▶ What is needed:
Below are records; give the number of their lines that contain "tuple", and only that number.

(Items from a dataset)
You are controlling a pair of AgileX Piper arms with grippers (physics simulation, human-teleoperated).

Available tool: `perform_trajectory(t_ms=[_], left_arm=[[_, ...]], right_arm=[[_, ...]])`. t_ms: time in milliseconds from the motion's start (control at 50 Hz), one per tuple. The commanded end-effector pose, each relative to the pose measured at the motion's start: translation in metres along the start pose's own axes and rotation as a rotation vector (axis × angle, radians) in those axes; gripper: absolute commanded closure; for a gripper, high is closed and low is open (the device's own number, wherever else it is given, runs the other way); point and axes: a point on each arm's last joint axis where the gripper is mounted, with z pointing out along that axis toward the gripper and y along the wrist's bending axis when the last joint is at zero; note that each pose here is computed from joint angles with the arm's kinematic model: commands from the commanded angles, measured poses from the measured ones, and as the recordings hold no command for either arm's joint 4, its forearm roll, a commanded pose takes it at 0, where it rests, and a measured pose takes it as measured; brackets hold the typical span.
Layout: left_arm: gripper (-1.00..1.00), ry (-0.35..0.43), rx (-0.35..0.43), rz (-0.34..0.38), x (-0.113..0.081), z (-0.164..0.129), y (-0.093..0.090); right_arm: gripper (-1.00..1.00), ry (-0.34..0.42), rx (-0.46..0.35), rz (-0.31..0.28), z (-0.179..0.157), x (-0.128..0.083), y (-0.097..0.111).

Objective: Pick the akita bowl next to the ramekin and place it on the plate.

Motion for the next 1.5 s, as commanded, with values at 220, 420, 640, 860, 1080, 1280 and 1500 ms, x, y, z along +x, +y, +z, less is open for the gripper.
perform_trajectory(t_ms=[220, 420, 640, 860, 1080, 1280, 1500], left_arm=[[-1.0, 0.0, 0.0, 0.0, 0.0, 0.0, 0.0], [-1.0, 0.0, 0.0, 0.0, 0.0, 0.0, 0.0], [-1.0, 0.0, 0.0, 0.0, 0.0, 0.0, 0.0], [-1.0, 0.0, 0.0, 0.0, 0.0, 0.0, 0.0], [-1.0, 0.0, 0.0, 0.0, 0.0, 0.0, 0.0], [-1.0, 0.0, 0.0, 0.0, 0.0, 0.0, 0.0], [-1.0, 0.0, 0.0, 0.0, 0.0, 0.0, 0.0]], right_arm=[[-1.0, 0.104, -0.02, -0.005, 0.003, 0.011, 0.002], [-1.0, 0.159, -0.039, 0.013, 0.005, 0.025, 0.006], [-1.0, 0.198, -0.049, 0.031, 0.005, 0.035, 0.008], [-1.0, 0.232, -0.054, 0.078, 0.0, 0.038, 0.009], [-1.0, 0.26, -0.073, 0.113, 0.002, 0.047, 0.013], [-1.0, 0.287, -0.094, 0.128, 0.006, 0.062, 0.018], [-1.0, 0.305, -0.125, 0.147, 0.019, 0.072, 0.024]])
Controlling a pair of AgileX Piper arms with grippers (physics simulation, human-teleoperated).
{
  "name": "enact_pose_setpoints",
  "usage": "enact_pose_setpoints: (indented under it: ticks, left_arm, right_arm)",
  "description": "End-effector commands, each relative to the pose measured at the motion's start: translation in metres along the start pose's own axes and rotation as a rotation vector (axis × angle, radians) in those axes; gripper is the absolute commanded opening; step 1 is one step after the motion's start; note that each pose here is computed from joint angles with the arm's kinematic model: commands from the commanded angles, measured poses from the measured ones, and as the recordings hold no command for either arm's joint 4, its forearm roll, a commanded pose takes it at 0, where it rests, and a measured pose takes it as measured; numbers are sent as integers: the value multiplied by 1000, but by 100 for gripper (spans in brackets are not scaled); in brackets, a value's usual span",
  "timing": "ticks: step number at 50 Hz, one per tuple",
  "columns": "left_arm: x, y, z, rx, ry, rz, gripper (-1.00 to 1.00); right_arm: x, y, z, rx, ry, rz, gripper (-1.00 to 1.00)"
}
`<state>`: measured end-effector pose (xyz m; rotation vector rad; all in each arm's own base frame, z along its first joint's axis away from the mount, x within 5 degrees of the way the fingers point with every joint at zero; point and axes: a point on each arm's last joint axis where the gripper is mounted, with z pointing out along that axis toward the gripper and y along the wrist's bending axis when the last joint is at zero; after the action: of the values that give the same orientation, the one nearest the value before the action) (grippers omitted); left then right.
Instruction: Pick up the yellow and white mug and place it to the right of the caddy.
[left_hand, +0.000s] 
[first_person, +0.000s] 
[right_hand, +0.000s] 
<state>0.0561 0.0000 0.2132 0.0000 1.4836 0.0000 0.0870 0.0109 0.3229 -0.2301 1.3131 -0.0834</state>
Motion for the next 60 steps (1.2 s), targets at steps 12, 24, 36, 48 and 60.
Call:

▶ Solution:
2